→ Requirement: Search the material for "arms" and show all lines that contain it.
--- Supplied data Enclosed Below ---
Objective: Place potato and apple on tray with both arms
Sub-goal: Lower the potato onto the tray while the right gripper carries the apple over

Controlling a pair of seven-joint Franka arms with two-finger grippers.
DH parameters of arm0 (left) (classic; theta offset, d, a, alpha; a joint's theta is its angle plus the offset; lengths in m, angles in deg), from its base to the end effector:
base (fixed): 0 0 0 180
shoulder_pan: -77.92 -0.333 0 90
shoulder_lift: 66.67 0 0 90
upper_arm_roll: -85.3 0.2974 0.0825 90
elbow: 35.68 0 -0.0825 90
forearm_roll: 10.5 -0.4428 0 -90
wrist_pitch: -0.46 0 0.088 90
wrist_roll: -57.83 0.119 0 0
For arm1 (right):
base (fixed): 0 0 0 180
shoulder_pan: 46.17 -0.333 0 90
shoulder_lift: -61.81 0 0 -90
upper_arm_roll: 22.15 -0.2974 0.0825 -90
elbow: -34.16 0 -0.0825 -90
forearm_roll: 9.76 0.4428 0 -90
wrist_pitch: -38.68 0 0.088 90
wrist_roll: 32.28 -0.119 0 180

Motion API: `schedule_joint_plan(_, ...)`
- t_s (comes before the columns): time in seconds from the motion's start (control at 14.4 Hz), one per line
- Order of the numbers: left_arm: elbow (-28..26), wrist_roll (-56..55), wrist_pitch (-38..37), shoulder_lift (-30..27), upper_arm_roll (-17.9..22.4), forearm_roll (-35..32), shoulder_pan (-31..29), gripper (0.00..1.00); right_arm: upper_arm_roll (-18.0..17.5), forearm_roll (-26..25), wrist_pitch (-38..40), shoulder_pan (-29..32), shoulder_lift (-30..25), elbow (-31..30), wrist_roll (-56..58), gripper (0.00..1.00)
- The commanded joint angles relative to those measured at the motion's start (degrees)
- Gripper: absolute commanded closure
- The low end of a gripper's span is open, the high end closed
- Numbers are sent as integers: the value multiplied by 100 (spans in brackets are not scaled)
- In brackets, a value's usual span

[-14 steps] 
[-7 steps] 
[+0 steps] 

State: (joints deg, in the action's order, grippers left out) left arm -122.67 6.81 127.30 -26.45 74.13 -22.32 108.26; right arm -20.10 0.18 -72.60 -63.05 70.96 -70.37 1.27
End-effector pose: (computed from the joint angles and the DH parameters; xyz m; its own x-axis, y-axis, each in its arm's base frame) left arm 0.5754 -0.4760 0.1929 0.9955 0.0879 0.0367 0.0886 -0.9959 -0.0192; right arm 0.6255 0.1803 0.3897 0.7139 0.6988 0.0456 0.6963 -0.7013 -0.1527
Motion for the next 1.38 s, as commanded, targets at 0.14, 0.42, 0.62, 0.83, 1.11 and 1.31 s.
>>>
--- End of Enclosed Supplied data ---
→ Answer box:
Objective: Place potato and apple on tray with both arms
Controlling a pair of seven-joint Franka arms with two-finger grippers.

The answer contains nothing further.